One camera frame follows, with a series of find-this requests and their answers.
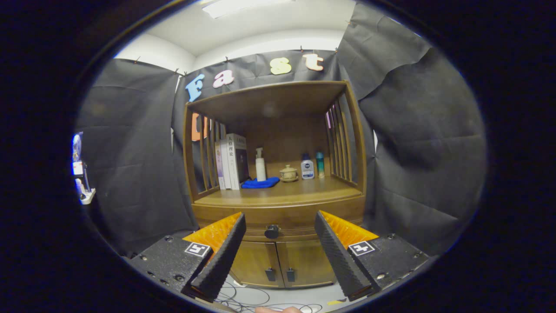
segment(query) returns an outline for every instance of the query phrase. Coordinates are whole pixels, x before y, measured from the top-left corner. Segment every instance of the lotion bottle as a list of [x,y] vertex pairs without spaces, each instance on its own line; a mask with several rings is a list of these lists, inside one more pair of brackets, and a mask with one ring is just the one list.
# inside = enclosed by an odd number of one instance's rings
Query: lotion bottle
[[301,162],[301,178],[313,179],[315,178],[315,166],[309,158],[309,153],[303,153],[303,161]]
[[255,156],[255,169],[257,170],[257,181],[263,182],[266,180],[265,160],[262,158],[262,147],[255,149],[257,155]]

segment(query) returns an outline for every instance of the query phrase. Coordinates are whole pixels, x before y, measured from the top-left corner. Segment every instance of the finger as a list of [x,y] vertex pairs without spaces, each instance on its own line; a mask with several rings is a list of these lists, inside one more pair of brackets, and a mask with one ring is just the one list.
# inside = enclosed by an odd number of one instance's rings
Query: finger
[[267,307],[259,306],[255,309],[255,313],[280,313],[279,311],[270,310]]
[[282,311],[282,313],[302,313],[298,308],[290,306],[286,309],[284,309],[284,311]]

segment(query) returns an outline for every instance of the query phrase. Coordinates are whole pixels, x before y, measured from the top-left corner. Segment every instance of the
○ ○ ○
WORK INSTRUCTION:
Transcribe each entry above character for character, omitting pictures.

ANSWER TO THIS EXERCISE:
One camera frame follows, with a series of find-this requests and their answers.
segment(query) returns an outline for every instance of the query phrase. Coordinates are whole pixels, x before y, measured from the top-left corner. Segment every instance of the lotion bottle as a list of [x,y] vertex pairs without spaces, each instance on its own line; a mask with several rings is a list of these lists, inside one more pair of brackets, and a mask with one ring is just the one list.
# inside = enclosed by an odd number of one instance's rings
Query: lotion bottle
[[301,162],[301,178],[313,179],[315,178],[315,166],[309,158],[309,153],[303,153],[303,161]]
[[255,156],[255,169],[257,170],[257,181],[263,182],[266,180],[265,160],[262,158],[262,147],[255,149],[257,155]]

segment(query) returns an outline for every instance of the query phrase. Coordinates are whole pixels, x before y, measured from the top-left corner. Segment every instance of the finger as a list of [x,y] vertex pairs without spaces, each instance on its own line; a mask with several rings is a list of these lists, inside one more pair of brackets, and a mask with one ring is just the one list.
# inside = enclosed by an odd number of one instance's rings
Query: finger
[[267,307],[259,306],[255,309],[255,313],[280,313],[279,311],[270,310]]
[[282,311],[282,313],[302,313],[298,308],[290,306],[286,309],[284,309],[284,311]]

segment(query) returns an outline for every instance of the query phrase. Coordinates are whole pixels, x before y, measured from the top-left corner. Segment every instance of the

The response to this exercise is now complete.